- [Problem to work on]: Your job is to transcribe the material exactly, every line included.

- [Data below]:

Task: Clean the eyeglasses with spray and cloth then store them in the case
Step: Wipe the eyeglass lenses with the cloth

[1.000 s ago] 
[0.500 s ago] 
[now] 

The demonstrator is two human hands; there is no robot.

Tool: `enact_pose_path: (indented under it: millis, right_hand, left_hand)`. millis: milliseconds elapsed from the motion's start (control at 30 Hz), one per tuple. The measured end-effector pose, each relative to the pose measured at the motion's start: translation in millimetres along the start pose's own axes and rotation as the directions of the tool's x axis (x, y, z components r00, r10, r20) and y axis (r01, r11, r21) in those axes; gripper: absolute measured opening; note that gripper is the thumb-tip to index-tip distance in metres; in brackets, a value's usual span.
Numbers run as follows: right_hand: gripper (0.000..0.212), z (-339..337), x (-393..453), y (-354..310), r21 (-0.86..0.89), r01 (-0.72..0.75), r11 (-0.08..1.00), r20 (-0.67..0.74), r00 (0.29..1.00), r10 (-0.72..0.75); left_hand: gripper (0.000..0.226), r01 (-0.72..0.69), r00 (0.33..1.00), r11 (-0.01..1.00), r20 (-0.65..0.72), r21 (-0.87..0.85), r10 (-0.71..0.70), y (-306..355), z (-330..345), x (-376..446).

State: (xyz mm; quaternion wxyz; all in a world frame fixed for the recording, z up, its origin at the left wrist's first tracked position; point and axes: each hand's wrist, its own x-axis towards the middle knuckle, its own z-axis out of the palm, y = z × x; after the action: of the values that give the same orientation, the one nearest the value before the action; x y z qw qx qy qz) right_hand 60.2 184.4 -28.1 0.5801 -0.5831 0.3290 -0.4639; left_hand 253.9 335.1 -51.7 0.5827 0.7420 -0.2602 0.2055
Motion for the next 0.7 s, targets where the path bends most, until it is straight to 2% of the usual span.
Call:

- [Exercise result]:
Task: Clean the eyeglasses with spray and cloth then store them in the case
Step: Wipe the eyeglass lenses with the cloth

[1.000 s ago] 
[0.500 s ago] 
[now] 

The demonstrator is two human hands; there is no robot.

Tool: `enact_pose_path: (indented under it: millis, right_hand, left_hand)`. millis: milliseconds elapsed from the motion's start (control at 30 Hz), one per tuple. The measured end-effector pose, each relative to the pose measured at the motion's start: translation in millimetres along the start pose's own axes and rotation as the directions of the tool's x axis (x, y, z components r00, r10, r20) and y axis (r01, r11, r21) in those axes; gripper: absolute measured opening; note that gripper is the thumb-tip to index-tip distance in metres; in brackets, a value's usual span.
Numbers run as follows: right_hand: gripper (0.000..0.212), z (-339..337), x (-393..453), y (-354..310), r21 (-0.86..0.89), r01 (-0.72..0.75), r11 (-0.08..1.00), r20 (-0.67..0.74), r00 (0.29..1.00), r10 (-0.72..0.75); left_hand: gripper (0.000..0.226), r01 (-0.72..0.69), r00 (0.33..1.00), r11 (-0.01..1.00), r20 (-0.65..0.72), r21 (-0.87..0.85), r10 (-0.71..0.70), y (-306..355), z (-330..345), x (-376..446).

State: (xyz mm; quaternion wxyz; all in a world frame fixed for the recording, z up, its origin at the left wrist's first tracked position; point and axes: each hand's wrist, its own x-axis towards the middle knuckle, its own z-axis out of the palm, y = z × x; after the action: of the values that give the same orientation, the one nearest the value before the action; x y z qw qx qy qz) right_hand 60.2 184.4 -28.1 0.5801 -0.5831 0.3290 -0.4639; left_hand 253.9 335.1 -51.7 0.5827 0.7420 -0.2602 0.2055
Motion for the next 0.7 s, targets where the path bends most, until it is straight to 2% of the usual span.
Call:

No more output is needed.